Oil prices surged for a third consecutive day as supply disruption fears intensified. Brent crude rose nearly 8% to around $83.79 a barrel after earlier breaching $85, while US West Texas Intermediate crude climbed more than 8% to above $77.

The Strait of Hormuz, through which roughly a fifth of all globally traded oil passes, has been effectively closed after Revolutionary Guard Brigadier General Ebrahim Jabbari declared on state television that any vessel attempting to transit would be "set on fire." Shipping data showed more than 150 tankers had dropped anchor in open Gulf waters rather than risk passage, and the world's largest maritime insurers withdrew war-risk coverage for the strait.

Gold and silver prices fell sharply as traders rotated into bets on energy commodities and the US dollar, which surged to multi-week highs. Gold dropped more than 4.5% while silver plunged over 9%. European natural gas prices soared another 24% on Tuesday, having already risen nearly 40% the day before following Qatar's LNG production halt.

United Kingdom sends warship, helicopters to Cyprus

Britain said it would dispatch the warship HMS Dragon and helicopters with anti-drone capabilities to Cyprus for "defensive operations" after a UK military base on the island was hit by a drone, Prime Minister Keir Starmer announced.

Ukrainian President Volodymyr Zelenskyy offered on Tuesday to send Kyiv's "best operators of drone interceptors" to Gulf states in exchange for US-made PAC-3 air defence missiles Ukraine needs for its own war against Russia.

"If they give them to us, we will give them our interceptor. This is an equivalent exchange," Zelenskyy said at a briefing, after speaking by phone with UAE President Sheikh Mohamed bin Zayed Al Nahyan. NATO Secretary General Mark Rutte stressed the alliance was "not itself involved" in the conflict but would "defend every inch of NATO territory" if necessary.

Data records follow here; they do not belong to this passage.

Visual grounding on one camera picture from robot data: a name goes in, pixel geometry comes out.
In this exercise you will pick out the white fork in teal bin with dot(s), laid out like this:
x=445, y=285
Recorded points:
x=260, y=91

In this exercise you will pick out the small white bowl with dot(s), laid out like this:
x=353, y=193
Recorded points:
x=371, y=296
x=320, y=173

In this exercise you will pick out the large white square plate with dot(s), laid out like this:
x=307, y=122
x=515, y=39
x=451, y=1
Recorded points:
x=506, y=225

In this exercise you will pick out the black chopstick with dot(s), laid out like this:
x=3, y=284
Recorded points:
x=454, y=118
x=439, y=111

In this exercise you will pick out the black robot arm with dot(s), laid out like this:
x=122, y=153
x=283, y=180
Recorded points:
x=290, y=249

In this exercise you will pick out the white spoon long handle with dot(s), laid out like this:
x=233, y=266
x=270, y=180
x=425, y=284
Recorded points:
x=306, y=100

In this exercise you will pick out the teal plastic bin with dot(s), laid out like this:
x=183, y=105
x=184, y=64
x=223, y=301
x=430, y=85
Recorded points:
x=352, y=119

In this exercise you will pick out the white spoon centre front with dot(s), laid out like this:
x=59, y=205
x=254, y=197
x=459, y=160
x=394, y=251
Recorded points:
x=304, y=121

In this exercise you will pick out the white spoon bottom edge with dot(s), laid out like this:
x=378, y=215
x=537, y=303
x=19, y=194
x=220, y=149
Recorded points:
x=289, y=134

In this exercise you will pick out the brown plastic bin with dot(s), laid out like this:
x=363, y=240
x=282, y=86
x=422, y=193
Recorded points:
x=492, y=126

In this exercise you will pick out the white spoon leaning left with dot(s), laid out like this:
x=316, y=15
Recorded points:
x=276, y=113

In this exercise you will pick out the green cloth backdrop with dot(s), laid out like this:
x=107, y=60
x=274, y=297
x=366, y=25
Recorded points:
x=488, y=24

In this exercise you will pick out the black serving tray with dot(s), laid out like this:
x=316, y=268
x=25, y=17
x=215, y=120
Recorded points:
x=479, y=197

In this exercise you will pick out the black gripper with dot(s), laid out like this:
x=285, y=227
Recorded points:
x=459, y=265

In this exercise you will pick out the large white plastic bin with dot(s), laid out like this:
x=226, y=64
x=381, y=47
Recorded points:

Farah Pahlavi, widow of Iran's last shah, offered a sober assessment of the regime's durability in an interview with AFP. "The passing of a man, however central he may be to the architecture of power, does not automatically mean the end of a system," said Pahlavi, who lives in exile in Paris, suggesting the death of Khamenei would not necessarily bring down the Iranian government.